WHAT YOU SHOULD DO: Your task is to copy each line of the records that includes the string "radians".
** Opening EXTRACTED ENTRIES block **
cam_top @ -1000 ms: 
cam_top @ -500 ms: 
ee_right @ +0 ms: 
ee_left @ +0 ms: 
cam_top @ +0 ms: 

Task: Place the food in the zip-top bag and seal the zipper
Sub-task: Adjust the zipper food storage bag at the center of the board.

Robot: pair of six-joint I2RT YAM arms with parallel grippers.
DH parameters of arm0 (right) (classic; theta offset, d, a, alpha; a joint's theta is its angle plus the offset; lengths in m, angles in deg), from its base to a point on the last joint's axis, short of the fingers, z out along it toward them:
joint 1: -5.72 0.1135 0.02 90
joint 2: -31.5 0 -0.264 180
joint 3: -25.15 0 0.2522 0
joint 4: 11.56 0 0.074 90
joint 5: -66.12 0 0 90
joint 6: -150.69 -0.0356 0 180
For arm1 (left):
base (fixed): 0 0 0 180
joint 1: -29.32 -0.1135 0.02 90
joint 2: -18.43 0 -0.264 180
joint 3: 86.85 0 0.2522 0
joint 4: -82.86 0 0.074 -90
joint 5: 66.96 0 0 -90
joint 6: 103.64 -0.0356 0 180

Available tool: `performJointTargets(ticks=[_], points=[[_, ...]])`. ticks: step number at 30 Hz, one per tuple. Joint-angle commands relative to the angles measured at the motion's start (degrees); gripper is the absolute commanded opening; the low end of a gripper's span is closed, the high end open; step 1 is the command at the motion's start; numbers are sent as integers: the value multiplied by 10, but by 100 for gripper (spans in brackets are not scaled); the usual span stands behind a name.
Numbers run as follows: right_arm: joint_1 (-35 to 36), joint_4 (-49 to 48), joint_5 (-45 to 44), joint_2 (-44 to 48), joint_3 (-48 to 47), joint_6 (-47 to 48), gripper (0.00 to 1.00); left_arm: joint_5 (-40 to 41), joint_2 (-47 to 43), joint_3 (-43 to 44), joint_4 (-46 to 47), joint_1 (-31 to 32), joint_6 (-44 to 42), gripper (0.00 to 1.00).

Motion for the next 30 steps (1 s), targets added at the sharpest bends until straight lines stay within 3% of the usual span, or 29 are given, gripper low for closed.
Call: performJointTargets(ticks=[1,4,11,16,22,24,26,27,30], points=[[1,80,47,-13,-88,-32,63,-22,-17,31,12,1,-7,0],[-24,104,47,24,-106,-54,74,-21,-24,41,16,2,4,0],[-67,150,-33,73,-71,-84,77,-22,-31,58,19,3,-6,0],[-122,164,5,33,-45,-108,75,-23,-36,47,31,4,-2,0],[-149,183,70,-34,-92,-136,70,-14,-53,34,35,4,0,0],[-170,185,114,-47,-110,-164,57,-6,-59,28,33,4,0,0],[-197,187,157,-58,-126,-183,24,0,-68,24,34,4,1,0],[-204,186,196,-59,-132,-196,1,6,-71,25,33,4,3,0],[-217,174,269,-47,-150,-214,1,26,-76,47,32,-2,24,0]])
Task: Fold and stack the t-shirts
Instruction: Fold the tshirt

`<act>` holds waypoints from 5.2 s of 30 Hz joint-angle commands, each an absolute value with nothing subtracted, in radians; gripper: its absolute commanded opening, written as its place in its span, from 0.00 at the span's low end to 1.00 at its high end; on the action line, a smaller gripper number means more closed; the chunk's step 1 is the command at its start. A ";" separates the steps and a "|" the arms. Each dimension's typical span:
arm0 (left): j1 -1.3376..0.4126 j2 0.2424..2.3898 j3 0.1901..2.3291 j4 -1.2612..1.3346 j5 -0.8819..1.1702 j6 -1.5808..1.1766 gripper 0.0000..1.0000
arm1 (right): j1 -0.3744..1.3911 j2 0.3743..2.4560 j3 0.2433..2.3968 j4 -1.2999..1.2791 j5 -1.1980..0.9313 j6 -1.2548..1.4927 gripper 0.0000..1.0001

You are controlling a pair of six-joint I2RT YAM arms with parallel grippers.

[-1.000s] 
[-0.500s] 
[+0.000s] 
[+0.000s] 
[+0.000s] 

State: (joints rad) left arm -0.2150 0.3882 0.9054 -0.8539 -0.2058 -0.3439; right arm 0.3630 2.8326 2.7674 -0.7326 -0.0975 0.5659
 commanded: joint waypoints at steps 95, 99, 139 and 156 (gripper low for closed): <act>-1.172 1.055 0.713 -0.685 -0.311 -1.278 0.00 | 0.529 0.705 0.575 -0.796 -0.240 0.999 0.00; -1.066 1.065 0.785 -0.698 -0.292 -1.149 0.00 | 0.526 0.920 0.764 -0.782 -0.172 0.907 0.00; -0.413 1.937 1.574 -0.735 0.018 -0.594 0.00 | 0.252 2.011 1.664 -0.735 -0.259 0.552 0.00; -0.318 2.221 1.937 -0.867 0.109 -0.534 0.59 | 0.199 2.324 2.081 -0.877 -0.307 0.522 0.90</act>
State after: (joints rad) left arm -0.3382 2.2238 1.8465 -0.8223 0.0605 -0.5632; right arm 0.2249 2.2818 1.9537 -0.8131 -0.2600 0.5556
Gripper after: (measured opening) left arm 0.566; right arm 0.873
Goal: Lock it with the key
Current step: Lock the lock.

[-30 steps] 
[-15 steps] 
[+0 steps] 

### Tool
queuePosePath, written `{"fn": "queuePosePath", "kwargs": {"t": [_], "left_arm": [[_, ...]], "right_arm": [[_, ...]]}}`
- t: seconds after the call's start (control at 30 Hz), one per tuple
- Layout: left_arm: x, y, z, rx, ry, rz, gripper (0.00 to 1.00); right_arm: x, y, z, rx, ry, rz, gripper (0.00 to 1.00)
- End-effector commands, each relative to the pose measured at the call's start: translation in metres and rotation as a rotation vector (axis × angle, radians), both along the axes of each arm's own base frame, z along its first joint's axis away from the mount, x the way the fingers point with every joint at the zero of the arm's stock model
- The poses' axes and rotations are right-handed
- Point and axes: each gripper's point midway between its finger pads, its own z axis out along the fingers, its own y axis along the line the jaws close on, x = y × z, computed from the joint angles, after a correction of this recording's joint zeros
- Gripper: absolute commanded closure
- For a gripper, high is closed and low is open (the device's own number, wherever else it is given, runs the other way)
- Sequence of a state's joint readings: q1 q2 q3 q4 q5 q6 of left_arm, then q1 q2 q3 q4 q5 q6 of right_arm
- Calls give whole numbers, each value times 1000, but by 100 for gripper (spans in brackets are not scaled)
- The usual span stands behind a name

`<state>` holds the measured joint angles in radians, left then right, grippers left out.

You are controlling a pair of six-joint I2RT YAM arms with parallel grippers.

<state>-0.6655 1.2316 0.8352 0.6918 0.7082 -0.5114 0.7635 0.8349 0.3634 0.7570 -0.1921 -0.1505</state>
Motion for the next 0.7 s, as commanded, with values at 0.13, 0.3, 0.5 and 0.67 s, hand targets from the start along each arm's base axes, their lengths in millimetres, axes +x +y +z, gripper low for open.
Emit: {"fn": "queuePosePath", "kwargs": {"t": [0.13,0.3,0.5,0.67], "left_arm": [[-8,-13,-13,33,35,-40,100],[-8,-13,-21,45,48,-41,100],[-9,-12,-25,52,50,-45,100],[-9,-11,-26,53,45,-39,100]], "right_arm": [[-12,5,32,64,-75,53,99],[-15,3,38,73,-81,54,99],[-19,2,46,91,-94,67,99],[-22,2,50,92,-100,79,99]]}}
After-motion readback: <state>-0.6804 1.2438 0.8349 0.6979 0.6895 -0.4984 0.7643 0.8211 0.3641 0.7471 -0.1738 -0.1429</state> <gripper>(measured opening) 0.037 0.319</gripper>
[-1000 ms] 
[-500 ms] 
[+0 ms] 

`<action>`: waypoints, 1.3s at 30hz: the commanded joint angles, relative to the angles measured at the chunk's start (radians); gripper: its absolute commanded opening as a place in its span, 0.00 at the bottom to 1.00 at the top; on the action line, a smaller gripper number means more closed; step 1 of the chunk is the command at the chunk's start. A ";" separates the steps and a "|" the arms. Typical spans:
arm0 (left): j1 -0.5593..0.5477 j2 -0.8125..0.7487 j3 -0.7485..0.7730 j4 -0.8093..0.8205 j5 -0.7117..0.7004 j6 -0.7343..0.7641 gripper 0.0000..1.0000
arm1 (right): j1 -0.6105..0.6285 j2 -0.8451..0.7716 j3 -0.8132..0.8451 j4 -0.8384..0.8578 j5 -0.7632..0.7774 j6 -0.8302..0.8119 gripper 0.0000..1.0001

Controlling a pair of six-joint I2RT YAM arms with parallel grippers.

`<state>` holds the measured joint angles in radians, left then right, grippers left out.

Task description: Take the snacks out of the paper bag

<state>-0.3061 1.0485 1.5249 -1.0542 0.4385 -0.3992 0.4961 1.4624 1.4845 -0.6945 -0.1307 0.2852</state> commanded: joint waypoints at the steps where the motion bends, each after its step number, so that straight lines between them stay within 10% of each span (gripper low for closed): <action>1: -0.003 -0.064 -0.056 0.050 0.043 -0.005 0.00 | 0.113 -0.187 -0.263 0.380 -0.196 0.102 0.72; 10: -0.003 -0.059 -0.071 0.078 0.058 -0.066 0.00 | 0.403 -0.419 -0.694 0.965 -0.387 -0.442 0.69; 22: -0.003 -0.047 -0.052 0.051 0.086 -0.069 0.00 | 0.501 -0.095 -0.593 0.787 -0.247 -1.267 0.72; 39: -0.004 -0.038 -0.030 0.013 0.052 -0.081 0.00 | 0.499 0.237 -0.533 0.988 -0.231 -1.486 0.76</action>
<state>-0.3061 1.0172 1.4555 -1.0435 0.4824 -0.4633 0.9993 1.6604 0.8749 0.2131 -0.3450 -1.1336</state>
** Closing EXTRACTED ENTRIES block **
REPLY TO THE TASK:
`<act>` holds waypoints from 5.2 s of 30 Hz joint-angle commands, each an absolute value with nothing subtracted, in radians; gripper: its absolute commanded opening, written as its place in its span, from 0.00 at the span's low end to 1.00 at its high end; on the action line, a smaller gripper number means more closed; the chunk's step 1 is the command at its start. A ";" separates the steps and a "|" the arms. Each dimension's typical span:
- End-effector commands, each relative to the pose measured at the call's start: translation in metres and rotation as a rotation vector (axis × angle, radians), both along the axes of each arm's own base frame, z along its first joint's axis away from the mount, x the way the fingers point with every joint at the zero of the arm's stock model
`<state>` holds the measured joint angles in radians, left then right, grippers left out.
`<action>`: waypoints, 1.3s at 30hz: the commanded joint angles, relative to the angles measured at the chunk's start (radians); gripper: its absolute commanded opening as a place in its span, 0.00 at the bottom to 1.00 at the top; on the action line, a smaller gripper number means more closed; step 1 of the chunk is the command at the chunk's start. A ";" separates the steps and a "|" the arms. Typical spans:
`<state>` holds the measured joint angles in radians, left then right, grippers left out.

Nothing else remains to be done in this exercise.